ところでバレエの才能があり奨学金を得て海外留学も決まっている前途洋々たる一果と、貧しく死にかけているトランスジェンダー女性凪沙。かつては社会のはみ出し者同士身を寄せ合って暮らしていたのに、何故こんなに差が開いたのでしょう。天と地ほどの違いです。「天」は、一果のバレエの才能と努力だとしても、ここで問うべきは「地」、何故凪沙はかくも不幸にならなければならなかったのか。繰り返しになりますが、必然がない。まさかトランスジェンダーの人は不幸であるはずだと言いたいわけではないでしょうに。


そろそろまとめろや

凪沙の願いで二人は海に行きます。
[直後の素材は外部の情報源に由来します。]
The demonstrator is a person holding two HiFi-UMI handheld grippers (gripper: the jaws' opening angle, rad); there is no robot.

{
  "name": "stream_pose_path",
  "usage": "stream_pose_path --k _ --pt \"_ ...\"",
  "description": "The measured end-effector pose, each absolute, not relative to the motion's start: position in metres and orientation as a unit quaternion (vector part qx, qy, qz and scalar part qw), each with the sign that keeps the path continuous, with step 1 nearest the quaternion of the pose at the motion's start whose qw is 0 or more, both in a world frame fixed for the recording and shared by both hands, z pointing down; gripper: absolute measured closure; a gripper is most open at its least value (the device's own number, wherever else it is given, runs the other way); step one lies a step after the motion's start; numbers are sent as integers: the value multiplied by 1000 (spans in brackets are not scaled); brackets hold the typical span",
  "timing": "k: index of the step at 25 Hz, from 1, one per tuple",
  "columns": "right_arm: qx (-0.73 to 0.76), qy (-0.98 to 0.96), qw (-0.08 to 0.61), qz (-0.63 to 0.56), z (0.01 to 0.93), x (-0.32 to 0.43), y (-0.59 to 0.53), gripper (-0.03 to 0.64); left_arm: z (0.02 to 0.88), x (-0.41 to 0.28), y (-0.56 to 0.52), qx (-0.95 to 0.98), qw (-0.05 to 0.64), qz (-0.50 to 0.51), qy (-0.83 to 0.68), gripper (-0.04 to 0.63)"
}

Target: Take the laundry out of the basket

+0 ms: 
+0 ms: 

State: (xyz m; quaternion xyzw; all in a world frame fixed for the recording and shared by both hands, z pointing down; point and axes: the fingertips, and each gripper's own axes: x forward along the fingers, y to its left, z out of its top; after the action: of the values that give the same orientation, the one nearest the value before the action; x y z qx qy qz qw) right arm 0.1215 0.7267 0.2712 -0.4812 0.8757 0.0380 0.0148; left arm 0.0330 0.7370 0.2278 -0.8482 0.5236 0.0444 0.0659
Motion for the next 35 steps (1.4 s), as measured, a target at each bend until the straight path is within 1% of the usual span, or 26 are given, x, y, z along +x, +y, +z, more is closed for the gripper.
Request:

病院ではありません。砂浜で流木に腰を下ろし意識も混濁し海を眺める凪沙がその後どうなったのかは不明ですが、死んだとしたら、制作者に殺されたのでしょう。
トランスジェンダー女性の物語を制作者は何故描かなければならなかったのか。
トランスジェンダーの物語は何故かくも悲劇的であらねばならなかったのか。
偏見を助長するだけなんじゃないかと思いました。